Beginning with the line below that contains "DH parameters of" and ending with the line that contains "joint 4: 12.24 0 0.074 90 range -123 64", copy every line exactly. Copy nothing else.

#### Given data
══════════
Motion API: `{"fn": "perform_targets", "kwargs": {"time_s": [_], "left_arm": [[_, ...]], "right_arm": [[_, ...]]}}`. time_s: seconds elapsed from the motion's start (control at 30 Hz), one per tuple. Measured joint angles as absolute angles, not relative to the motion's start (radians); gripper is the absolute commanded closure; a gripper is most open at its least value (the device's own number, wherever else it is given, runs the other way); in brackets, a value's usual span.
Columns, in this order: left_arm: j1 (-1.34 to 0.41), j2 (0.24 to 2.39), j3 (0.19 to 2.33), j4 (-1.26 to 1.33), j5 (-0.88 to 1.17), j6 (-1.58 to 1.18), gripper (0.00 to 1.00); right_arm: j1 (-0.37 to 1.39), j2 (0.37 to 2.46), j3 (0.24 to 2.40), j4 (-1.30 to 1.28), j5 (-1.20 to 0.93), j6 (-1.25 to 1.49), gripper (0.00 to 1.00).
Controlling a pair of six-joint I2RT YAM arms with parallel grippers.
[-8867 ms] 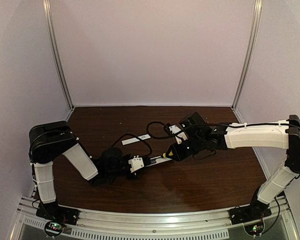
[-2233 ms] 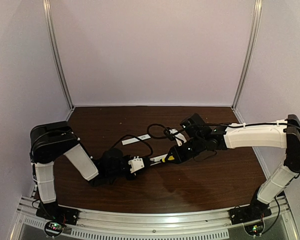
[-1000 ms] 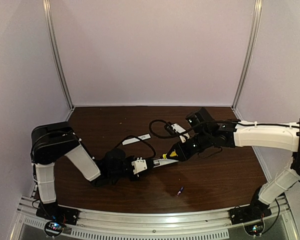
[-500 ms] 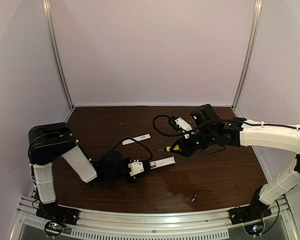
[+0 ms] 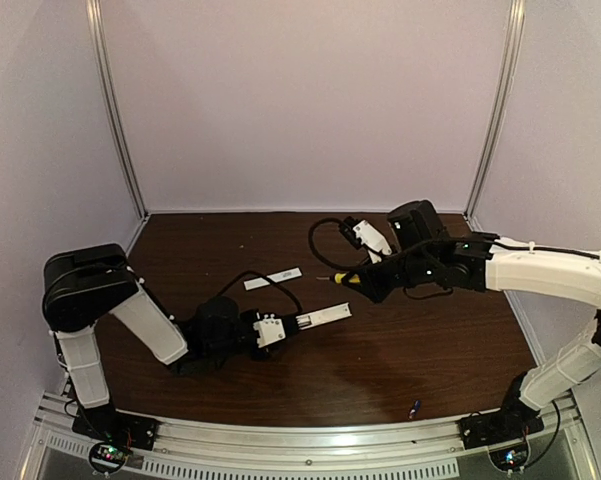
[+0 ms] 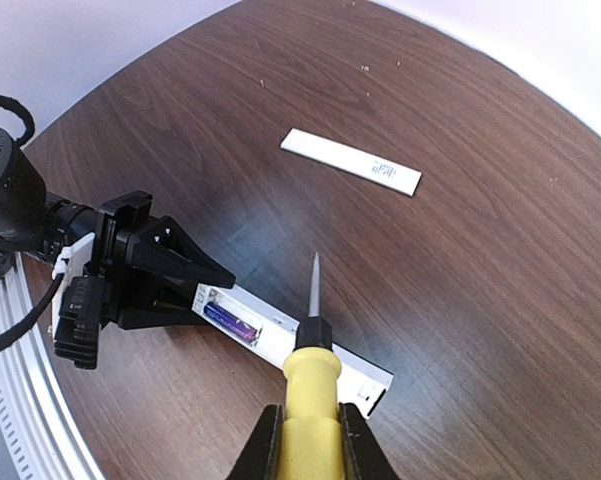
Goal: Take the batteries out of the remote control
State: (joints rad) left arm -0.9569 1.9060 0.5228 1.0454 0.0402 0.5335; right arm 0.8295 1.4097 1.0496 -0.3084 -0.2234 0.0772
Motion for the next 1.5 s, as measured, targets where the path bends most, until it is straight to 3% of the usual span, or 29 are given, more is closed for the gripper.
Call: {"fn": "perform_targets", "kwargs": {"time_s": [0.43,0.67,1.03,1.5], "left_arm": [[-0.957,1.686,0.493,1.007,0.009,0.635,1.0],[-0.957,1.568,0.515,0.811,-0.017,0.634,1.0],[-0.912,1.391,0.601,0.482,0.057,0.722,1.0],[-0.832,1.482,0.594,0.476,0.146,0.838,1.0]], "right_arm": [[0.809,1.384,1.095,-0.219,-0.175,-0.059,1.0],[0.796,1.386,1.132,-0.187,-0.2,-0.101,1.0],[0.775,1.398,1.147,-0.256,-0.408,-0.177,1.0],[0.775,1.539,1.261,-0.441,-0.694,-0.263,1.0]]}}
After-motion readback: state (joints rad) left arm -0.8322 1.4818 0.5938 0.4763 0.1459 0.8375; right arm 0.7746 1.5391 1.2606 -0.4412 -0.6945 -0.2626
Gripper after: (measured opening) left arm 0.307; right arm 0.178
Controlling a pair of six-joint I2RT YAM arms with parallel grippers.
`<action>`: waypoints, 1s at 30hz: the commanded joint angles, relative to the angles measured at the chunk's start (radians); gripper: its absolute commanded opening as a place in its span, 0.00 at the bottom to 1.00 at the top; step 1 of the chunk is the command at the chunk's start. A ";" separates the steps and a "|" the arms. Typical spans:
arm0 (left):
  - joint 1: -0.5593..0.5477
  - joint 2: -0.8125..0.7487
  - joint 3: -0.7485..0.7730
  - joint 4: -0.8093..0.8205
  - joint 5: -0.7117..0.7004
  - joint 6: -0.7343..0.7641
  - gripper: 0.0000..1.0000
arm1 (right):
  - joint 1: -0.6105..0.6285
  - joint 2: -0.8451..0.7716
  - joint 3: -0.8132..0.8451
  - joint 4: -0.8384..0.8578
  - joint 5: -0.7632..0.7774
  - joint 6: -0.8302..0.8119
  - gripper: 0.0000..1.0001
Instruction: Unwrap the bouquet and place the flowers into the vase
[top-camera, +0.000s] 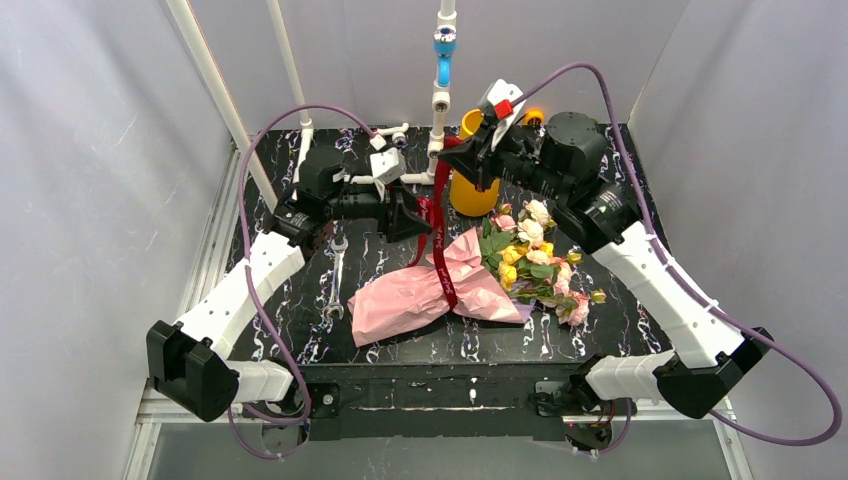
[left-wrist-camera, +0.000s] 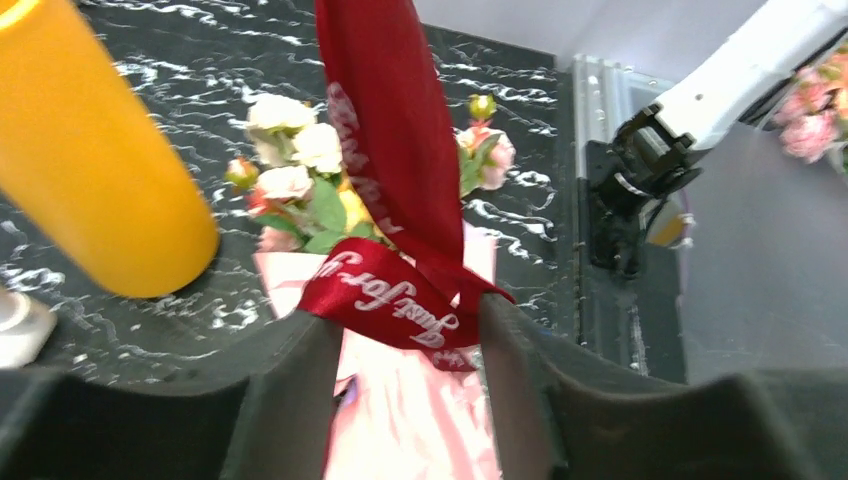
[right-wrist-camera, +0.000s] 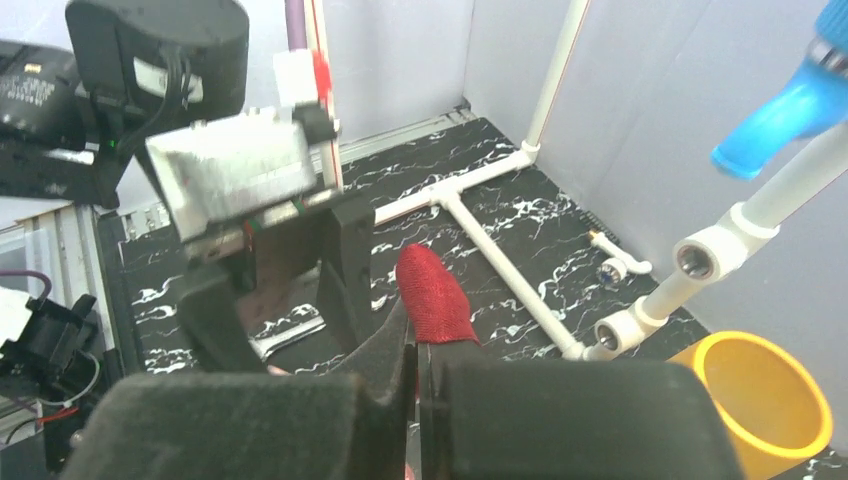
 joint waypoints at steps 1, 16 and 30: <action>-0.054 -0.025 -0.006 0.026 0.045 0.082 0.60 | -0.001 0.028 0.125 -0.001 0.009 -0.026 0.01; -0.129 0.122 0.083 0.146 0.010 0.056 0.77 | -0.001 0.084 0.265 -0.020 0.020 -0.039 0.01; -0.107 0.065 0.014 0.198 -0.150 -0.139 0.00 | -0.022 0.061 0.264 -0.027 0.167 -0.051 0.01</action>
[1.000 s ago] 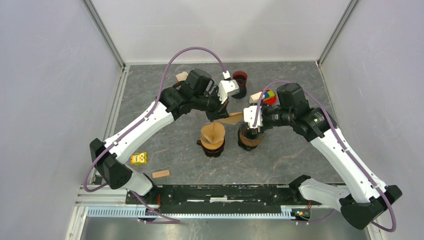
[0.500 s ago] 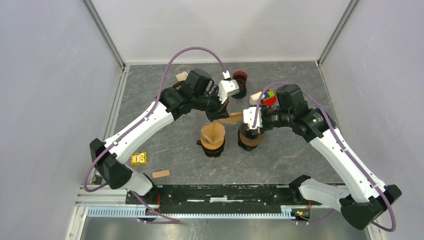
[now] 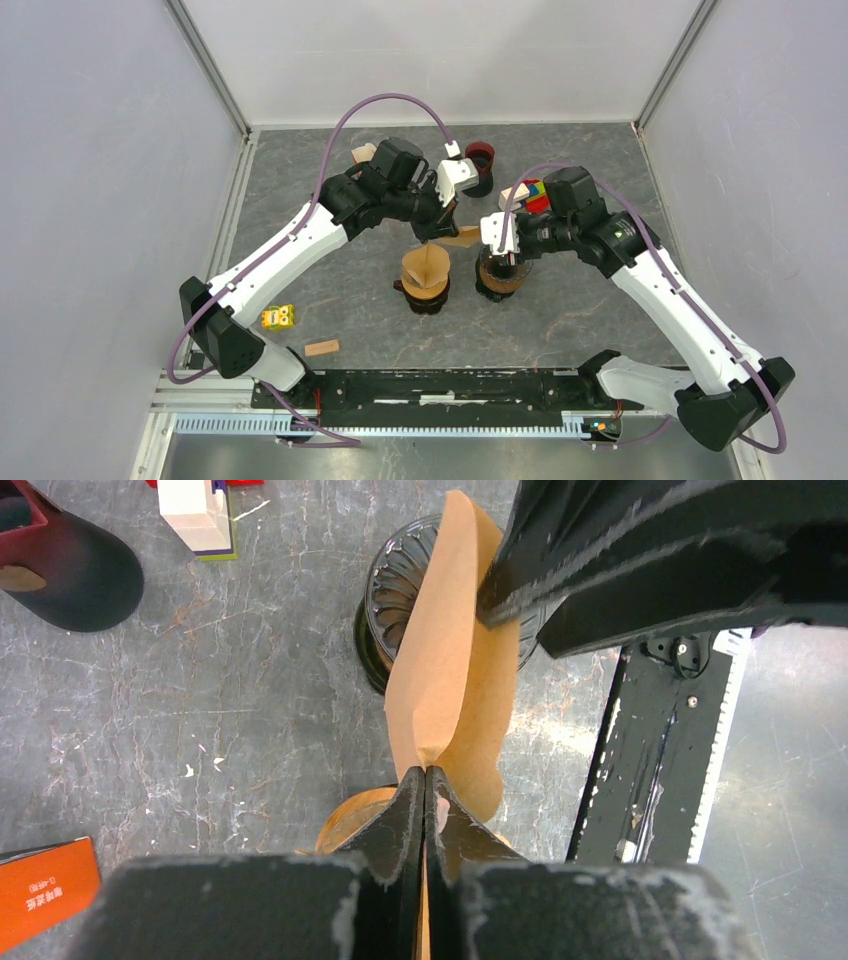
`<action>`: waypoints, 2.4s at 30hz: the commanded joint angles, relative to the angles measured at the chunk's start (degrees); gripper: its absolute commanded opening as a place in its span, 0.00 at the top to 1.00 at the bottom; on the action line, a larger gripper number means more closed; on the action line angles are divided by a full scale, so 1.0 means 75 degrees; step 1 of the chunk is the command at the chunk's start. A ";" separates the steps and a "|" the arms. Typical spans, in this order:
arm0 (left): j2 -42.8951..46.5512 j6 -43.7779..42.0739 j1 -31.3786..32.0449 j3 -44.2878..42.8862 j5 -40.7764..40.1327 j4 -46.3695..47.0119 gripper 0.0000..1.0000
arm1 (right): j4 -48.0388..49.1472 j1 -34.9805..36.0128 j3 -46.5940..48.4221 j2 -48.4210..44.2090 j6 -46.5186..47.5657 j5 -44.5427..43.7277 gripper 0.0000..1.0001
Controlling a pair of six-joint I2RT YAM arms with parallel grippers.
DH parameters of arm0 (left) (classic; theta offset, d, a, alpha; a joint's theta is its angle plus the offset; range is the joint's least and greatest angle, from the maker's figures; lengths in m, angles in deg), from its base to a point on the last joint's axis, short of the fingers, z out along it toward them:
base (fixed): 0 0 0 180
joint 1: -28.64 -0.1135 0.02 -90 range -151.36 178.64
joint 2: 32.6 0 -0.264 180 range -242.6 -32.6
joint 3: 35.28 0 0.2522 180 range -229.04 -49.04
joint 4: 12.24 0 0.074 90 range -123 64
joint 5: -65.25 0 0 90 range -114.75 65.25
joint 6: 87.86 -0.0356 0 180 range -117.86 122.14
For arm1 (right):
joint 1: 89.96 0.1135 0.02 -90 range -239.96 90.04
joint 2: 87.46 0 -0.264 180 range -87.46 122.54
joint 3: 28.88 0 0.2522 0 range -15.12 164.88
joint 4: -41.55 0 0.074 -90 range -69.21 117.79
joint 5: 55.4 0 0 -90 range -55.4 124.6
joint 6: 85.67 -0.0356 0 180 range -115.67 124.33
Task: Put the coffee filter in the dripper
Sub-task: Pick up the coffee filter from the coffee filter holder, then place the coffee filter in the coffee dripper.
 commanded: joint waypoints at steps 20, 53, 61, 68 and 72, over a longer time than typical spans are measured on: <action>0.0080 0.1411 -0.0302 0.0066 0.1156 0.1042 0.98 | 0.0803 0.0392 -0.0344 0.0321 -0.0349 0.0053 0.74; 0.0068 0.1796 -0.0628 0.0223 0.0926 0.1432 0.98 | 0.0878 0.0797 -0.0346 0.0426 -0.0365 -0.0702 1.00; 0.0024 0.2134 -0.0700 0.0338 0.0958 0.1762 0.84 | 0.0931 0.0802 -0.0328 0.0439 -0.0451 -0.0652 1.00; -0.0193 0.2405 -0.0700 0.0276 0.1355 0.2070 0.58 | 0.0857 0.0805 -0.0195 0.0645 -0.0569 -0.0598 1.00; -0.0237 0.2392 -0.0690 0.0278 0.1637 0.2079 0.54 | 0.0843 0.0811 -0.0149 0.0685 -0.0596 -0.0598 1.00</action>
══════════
#### Response to this exercise
DH parameters of arm0 (left) (classic; theta offset, d, a, alpha; a joint's theta is its angle plus the offset; range is the joint's least and greatest angle, from the maker's figures; lengths in m, angles in deg), from its base to a point on the last joint's axis, short of the fingers, z out along it toward them:
base (fixed): 0 0 0 180
joint 1: -28.64 -0.1135 0.02 -90 range -151.36 178.64
joint 2: 32.6 0 -0.264 180 range -242.6 -32.6
joint 3: 35.28 0 0.2522 180 range -229.04 -49.04
joint 4: 12.24 0 0.074 90 range -123 64

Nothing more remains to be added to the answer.